(Originally published 3/31/21)
My Grubhub
restaurant delivery options are multiplying like rabbits. I do, though, find it
hard to believe that more than a few of the newly listed eateries would deliver
to me. Many of them are quite a distance away in the heavily trafficked Bronx
and surrounding areas. Why would I order a pizza from a shop that’s closer to
where I went to high school—in the East Bronx—than my front door? That’s a
recipe for cold pizza! Still, I’m impressed that “No. 1 Chinese Restaurant” has
been added to the Grubhub roster. “New on The Block Deli” has, too, along with “Deli
& Food,” a winning retail moniker if ever there was one. While distance
will likely keep us apart, “Freaking Good Pizza” and “Best Italian Pizza” in
the South Bronx nevertheless intrigue me.

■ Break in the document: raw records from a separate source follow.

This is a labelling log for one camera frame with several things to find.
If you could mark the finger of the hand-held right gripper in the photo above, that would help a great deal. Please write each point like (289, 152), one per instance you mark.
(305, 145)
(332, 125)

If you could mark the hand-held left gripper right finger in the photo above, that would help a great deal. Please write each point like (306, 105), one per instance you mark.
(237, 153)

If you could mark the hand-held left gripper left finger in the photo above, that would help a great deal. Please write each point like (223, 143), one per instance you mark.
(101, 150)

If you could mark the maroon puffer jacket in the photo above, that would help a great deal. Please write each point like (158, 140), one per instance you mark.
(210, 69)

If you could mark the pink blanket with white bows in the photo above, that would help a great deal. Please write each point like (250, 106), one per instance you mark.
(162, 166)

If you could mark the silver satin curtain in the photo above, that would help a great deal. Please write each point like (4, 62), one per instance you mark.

When I was a boy, pizza establishments were called shops. If we needed to buy fruit, we patronized the fruit store, not the fruit shop. My father was a long-time patron of the local beer store. It had an actual name, I suppose, but I don’t recall ever knowing what it was. Going to the beer store spoke volumes. The old neighborhood had a couple of record shops, not record stores. In those simpler days of funny phone calls, many a store and shop were on the receiving end of them. In response to a bogus telephone survey, Mike, who tirelessly labored at Pat Mitchell’s Irish Food Center, volunteered his occupation as “store clerk.” A neighbor up the street, who made his fortune in retail with a chain of pet food and supply stores, nonetheless disappointed his mother. She ruefully remarked one day that her son was “content on being a shopkeeper.” Mama believed that a suit-and-tie job made the man, not the millions accrued in a dusty cloud of Hartz Mountain cat litter.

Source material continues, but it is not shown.